Top of Source data
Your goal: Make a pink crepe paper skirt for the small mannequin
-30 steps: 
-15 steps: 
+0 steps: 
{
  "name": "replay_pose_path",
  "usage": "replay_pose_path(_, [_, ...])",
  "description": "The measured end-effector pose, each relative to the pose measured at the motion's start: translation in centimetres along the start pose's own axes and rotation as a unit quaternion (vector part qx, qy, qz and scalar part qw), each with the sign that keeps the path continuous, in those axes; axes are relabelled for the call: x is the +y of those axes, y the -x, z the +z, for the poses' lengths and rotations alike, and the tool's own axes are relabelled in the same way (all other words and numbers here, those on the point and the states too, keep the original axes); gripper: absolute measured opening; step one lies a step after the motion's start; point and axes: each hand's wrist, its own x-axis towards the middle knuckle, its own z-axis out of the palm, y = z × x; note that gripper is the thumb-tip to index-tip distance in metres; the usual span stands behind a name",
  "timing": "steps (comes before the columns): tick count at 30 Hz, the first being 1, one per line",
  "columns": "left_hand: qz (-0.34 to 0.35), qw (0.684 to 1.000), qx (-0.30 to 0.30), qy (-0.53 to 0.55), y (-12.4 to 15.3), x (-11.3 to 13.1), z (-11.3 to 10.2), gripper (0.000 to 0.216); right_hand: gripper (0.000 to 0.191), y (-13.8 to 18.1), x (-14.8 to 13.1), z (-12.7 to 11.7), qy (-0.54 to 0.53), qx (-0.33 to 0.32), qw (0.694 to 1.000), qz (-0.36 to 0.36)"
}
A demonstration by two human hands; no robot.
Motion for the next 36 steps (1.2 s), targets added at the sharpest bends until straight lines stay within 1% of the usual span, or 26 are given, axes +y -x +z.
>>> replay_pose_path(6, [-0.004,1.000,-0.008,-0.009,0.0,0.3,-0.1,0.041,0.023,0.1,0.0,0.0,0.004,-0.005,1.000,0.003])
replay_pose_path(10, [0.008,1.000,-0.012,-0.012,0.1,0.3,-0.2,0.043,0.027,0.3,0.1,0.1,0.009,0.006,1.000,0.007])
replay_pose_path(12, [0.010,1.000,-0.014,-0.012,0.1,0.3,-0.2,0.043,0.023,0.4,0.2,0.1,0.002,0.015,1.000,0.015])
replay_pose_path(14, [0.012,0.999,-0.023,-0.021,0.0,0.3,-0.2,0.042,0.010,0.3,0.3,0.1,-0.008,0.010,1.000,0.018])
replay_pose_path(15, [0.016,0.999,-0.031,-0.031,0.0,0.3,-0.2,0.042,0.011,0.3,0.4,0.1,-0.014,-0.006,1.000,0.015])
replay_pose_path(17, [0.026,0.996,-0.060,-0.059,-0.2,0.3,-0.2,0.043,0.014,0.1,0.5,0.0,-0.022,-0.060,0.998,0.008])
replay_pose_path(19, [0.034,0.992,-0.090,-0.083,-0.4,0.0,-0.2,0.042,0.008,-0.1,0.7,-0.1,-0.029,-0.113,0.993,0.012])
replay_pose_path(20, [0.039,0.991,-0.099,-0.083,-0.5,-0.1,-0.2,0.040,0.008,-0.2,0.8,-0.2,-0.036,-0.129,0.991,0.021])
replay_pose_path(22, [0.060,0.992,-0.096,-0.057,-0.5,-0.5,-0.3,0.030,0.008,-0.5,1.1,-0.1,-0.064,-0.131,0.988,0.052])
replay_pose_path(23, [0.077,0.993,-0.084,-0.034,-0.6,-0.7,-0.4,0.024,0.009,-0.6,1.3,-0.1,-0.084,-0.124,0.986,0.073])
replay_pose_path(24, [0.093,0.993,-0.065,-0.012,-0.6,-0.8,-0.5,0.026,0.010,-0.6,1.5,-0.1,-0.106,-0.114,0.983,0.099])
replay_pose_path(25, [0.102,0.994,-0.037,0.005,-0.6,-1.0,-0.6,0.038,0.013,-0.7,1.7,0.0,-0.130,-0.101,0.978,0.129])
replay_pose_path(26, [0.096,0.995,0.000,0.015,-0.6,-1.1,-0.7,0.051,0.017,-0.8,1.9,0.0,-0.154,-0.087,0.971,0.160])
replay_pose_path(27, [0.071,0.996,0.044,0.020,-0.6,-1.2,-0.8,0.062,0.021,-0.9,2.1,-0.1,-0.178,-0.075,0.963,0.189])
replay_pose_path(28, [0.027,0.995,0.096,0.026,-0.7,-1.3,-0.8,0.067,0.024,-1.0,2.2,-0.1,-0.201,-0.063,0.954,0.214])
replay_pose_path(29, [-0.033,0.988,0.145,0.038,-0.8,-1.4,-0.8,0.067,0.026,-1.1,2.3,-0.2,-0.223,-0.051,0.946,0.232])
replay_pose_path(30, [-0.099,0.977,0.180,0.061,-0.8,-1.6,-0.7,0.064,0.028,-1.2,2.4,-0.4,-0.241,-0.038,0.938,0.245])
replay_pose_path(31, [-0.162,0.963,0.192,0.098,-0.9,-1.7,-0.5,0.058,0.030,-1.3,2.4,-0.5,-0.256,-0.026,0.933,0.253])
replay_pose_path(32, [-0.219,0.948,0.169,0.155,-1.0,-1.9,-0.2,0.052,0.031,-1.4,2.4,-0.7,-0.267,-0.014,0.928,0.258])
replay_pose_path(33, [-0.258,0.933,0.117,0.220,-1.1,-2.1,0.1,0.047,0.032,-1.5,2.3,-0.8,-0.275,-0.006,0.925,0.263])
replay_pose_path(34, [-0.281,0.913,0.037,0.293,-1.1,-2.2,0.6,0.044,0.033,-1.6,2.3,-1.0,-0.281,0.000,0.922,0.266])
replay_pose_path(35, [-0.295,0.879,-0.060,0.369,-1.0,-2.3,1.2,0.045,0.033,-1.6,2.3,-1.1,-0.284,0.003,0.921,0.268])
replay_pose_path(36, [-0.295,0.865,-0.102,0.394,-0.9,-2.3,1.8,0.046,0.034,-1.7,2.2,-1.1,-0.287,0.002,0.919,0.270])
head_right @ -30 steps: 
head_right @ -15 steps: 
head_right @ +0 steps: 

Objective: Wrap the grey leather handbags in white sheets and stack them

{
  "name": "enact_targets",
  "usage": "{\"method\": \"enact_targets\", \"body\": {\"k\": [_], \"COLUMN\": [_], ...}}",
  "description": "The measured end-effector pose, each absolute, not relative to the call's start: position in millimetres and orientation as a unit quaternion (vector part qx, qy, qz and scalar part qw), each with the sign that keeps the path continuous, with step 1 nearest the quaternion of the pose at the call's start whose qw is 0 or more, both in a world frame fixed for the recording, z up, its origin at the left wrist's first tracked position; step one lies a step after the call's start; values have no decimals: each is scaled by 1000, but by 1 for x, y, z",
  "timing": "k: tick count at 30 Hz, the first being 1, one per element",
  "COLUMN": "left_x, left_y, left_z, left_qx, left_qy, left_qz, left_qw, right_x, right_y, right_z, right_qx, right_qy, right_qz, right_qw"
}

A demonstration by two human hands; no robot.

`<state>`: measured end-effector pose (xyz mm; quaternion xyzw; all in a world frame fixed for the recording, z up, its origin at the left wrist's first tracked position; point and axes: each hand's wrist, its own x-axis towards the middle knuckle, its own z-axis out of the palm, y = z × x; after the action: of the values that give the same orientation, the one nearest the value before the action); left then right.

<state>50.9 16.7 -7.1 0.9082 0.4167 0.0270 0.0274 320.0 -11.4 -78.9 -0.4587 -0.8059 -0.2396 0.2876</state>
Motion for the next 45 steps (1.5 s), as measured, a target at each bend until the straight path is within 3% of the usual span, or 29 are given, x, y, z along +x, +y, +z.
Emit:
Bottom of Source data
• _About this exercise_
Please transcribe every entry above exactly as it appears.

• _Solution to this exercise_
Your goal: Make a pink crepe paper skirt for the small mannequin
-30 steps: 
-15 steps: 
+0 steps: 
{
  "name": "replay_pose_path",
  "usage": "replay_pose_path(_, [_, ...])",
  "description": "The measured end-effector pose, each relative to the pose measured at the motion's start: translation in centimetres along the start pose's own axes and rotation as a unit quaternion (vector part qx, qy, qz and scalar part qw), each with the sign that keeps the path continuous, in those axes; axes are relabelled for the call: x is the +y of those axes, y the -x, z the +z, for the poses' lengths and rotations alike, and the tool's own axes are relabelled in the same way (all other words and numbers here, those on the point and the states too, keep the original axes); gripper: absolute measured opening; step one lies a step after the motion's start; point and axes: each hand's wrist, its own x-axis towards the middle knuckle, its own z-axis out of the palm, y = z × x; note that gripper is the thumb-tip to index-tip distance in metres; the usual span stands behind a name",
  "timing": "steps (comes before the columns): tick count at 30 Hz, the first being 1, one per line",
  "columns": "left_hand: qz (-0.34 to 0.35), qw (0.684 to 1.000), qx (-0.30 to 0.30), qy (-0.53 to 0.55), y (-12.4 to 15.3), x (-11.3 to 13.1), z (-11.3 to 10.2), gripper (0.000 to 0.216); right_hand: gripper (0.000 to 0.191), y (-13.8 to 18.1), x (-14.8 to 13.1), z (-12.7 to 11.7), qy (-0.54 to 0.53), qx (-0.33 to 0.32), qw (0.694 to 1.000), qz (-0.36 to 0.36)"
}
A demonstration by two human hands; no robot.
Motion for the next 36 steps (1.2 s), targets added at the sharpest bends until straight lines stay within 1% of the usual span, or 26 are given, axes +y -x +z.
>>> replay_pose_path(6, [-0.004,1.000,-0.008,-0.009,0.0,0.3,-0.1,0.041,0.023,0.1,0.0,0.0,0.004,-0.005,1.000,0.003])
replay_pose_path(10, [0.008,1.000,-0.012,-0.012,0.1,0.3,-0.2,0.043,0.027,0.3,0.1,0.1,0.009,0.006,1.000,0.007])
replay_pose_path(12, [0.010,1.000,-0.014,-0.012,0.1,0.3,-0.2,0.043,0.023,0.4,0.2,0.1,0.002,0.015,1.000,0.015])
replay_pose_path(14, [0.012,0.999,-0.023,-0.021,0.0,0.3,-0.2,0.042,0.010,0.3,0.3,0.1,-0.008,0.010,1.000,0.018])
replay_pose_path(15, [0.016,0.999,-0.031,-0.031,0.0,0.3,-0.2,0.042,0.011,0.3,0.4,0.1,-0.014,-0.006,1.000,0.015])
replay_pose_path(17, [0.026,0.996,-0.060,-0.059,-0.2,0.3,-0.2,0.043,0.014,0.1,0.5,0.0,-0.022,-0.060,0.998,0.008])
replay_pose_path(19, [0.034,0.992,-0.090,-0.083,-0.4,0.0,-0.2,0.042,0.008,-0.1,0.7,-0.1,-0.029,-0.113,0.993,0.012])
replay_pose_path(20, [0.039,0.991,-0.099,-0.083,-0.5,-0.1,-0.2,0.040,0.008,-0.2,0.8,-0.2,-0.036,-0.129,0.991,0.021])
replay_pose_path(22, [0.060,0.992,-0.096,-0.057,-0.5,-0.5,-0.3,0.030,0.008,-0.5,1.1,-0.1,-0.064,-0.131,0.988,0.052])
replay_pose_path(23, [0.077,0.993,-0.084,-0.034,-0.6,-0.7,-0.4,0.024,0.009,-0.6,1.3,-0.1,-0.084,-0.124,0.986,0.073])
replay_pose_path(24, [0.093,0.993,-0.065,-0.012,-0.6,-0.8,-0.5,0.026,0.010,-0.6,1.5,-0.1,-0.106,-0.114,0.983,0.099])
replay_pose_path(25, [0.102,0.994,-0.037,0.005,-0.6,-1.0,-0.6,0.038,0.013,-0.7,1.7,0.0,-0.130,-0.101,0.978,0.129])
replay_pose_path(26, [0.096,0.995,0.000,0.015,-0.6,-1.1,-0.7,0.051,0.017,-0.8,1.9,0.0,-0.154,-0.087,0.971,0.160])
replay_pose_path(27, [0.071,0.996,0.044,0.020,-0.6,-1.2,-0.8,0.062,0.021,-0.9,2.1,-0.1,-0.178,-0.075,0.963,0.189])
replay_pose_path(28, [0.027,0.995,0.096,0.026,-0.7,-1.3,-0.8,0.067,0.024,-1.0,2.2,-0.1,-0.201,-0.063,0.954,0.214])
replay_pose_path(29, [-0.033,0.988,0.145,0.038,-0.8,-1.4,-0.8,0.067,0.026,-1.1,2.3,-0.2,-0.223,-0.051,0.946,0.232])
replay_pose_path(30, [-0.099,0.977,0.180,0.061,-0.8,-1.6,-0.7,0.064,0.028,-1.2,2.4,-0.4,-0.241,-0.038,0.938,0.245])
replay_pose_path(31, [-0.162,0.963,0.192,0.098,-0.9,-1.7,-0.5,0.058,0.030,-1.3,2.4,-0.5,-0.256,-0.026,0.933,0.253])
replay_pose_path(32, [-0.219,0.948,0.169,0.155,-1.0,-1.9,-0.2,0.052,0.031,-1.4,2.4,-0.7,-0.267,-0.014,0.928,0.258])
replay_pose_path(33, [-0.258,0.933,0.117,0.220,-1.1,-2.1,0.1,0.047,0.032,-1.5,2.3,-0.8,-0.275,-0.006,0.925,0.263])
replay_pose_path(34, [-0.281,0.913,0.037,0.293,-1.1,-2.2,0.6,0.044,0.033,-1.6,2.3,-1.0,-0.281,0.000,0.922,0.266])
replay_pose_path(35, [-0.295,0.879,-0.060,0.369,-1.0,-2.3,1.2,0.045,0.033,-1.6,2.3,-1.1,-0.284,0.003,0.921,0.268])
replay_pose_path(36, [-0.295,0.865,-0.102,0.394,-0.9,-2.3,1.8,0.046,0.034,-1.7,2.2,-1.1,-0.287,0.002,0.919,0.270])
head_right @ -30 steps: 
head_right @ -15 steps: 
head_right @ +0 steps: 

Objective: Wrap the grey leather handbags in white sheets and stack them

{
  "name": "enact_targets",
  "usage": "{\"method\": \"enact_targets\", \"body\": {\"k\": [_], \"COLUMN\": [_], ...}}",
  "description": "The measured end-effector pose, each absolute, not relative to the call's start: position in millimetres and orientation as a unit quaternion (vector part qx, qy, qz and scalar part qw), each with the sign that keeps the path continuous, with step 1 nearest the quaternion of the pose at the call's start whose qw is 0 or more, both in a world frame fixed for the recording, z up, its origin at the left wrist's first tracked position; step one lies a step after the call's start; values have no decimals: each is scaled by 1000, but by 1 for x, y, z",
  "timing": "k: tick count at 30 Hz, the first being 1, one per element",
  "COLUMN": "left_x, left_y, left_z, left_qx, left_qy, left_qz, left_qw, right_x, right_y, right_z, right_qx, right_qy, right_qz, right_qw"
}

A demonstration by two human hands; no robot.

`<state>`: measured end-effector pose (xyz mm; quaternion xyzw; all in a world frame fixed for the recording, z up, its origin at the left wrist's first tracked position; point and axes: each hand's wrist, its own x-axis towards the middle knuckle, its own z-axis out of the palm, y = z × x; after the action: of the values that give the same orientation, the one nearest the value before the action); left then right.

<state>50.9 16.7 -7.1 0.9082 0.4167 0.0270 0.0274 320.0 -11.4 -78.9 -0.4587 -0.8059 -0.2396 0.2876</state>
Motion for the next 45 steps (1.5 s), as measured, a target at each bend until the straight path is within 3% of the usual span, or 29 are given, x, y, z along +x, +y, +z.
Emit:

The exercise requires no additional output.